## Task brief
In the data below, find every line with the word "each" and copy it.

━━ Given records

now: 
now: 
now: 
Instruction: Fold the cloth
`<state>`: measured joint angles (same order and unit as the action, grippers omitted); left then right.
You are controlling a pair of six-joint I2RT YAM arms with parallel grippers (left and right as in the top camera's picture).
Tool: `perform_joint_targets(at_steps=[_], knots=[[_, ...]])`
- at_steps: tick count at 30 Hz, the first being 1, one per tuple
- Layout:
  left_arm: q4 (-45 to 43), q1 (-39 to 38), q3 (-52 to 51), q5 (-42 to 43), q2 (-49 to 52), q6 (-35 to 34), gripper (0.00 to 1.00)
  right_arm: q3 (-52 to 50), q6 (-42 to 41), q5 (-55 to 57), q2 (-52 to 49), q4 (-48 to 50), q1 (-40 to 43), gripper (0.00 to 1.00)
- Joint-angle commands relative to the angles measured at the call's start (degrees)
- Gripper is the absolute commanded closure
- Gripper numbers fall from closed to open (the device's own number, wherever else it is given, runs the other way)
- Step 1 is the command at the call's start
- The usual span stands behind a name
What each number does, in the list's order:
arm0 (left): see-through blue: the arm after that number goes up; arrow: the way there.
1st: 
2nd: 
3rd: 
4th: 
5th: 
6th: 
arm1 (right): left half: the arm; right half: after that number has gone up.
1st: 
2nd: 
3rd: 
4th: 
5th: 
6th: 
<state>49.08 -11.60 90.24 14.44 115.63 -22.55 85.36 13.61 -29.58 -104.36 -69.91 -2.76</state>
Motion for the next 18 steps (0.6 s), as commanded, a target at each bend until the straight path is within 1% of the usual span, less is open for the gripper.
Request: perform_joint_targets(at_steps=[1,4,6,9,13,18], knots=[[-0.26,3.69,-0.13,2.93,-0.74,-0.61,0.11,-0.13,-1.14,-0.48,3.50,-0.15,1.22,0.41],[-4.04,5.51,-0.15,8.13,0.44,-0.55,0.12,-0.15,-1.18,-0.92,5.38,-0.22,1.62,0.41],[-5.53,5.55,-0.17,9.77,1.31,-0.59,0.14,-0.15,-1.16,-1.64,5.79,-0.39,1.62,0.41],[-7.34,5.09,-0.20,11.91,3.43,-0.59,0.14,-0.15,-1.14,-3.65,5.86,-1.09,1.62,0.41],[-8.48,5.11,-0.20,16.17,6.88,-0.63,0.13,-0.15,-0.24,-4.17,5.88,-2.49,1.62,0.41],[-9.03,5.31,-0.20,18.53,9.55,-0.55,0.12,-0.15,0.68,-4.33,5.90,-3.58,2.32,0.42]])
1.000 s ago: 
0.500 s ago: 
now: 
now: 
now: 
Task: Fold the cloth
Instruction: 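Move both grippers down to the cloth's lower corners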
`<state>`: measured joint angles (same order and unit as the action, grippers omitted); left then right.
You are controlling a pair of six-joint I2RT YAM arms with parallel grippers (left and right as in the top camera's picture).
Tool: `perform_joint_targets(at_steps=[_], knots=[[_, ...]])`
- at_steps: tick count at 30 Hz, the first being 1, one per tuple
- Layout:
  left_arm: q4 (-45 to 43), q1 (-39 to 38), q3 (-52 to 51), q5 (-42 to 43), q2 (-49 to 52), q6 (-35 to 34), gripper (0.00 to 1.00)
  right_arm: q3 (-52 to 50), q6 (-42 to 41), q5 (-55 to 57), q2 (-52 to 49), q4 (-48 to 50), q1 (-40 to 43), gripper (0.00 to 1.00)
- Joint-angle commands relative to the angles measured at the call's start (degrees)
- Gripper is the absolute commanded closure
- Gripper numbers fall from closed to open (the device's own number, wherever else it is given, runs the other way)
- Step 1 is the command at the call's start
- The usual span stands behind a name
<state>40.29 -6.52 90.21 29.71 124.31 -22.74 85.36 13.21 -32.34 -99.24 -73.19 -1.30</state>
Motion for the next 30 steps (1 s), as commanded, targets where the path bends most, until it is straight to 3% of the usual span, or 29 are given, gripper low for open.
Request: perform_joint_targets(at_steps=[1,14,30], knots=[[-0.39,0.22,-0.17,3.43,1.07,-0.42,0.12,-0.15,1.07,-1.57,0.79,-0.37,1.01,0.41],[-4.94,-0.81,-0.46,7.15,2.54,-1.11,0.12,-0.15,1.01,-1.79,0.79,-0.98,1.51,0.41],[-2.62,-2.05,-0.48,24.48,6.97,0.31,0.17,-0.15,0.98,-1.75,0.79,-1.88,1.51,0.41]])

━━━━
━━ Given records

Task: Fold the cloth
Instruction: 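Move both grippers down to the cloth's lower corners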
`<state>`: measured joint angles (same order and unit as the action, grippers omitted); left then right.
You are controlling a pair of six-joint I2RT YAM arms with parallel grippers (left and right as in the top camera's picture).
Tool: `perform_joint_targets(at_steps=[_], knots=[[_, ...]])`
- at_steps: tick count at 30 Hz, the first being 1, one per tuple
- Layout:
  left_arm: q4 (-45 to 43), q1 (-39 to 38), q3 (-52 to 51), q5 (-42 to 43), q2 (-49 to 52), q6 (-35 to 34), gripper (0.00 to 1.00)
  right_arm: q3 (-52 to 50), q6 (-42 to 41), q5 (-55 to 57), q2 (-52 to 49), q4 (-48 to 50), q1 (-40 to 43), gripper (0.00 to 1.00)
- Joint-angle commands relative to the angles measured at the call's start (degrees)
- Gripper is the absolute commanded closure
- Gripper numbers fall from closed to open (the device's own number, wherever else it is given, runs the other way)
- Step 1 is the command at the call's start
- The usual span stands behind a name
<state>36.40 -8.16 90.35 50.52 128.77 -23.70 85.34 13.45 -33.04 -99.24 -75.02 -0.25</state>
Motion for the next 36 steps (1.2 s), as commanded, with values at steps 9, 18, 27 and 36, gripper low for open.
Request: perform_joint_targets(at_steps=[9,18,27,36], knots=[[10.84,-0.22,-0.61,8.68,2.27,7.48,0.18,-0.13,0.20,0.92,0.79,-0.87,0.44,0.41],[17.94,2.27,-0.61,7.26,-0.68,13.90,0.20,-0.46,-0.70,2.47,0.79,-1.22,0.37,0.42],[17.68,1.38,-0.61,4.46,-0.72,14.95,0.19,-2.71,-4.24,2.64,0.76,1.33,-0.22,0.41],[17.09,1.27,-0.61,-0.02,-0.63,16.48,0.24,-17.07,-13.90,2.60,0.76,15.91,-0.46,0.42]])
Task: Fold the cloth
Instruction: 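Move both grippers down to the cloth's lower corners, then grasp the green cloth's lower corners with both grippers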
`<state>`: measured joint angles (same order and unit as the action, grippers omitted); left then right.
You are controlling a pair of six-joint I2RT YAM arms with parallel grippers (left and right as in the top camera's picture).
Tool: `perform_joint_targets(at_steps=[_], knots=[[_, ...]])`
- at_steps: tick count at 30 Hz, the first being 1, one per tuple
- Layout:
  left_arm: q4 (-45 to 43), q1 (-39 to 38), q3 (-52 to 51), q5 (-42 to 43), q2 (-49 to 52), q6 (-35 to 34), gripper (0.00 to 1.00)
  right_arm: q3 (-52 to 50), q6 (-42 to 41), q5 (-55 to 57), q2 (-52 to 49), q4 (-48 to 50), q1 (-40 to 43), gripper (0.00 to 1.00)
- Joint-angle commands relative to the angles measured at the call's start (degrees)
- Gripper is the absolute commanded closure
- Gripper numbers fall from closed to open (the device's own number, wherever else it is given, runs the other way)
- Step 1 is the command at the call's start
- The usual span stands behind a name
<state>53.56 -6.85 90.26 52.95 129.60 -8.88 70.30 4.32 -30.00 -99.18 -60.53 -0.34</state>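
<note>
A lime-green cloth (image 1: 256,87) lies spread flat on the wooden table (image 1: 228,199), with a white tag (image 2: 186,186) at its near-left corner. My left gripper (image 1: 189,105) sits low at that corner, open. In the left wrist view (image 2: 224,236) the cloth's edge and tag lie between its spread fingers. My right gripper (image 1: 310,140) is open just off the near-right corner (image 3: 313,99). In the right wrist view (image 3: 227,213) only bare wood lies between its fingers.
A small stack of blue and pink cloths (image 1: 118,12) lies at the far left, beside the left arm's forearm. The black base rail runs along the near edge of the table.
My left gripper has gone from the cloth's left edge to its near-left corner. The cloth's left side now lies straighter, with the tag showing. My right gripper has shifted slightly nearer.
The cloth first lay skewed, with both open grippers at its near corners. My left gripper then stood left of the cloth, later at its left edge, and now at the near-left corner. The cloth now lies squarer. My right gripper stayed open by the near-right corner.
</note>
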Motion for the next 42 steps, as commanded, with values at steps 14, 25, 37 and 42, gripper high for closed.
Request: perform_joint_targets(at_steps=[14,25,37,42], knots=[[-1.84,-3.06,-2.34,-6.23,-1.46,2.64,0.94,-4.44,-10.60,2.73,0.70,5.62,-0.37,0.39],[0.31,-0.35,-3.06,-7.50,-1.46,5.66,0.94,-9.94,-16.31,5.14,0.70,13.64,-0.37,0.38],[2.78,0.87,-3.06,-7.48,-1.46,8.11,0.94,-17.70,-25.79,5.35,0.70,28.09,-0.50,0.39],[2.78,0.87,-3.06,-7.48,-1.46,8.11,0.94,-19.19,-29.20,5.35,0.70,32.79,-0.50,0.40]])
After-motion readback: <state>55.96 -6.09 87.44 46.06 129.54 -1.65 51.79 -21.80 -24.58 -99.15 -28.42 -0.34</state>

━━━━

## Answer for this exercise
What each number does, in the list's order:
Motion for the next 18 steps (0.6 s), as commanded, a target at each bend until the straight path is within 1% of the usual span, less is open for the gripper.

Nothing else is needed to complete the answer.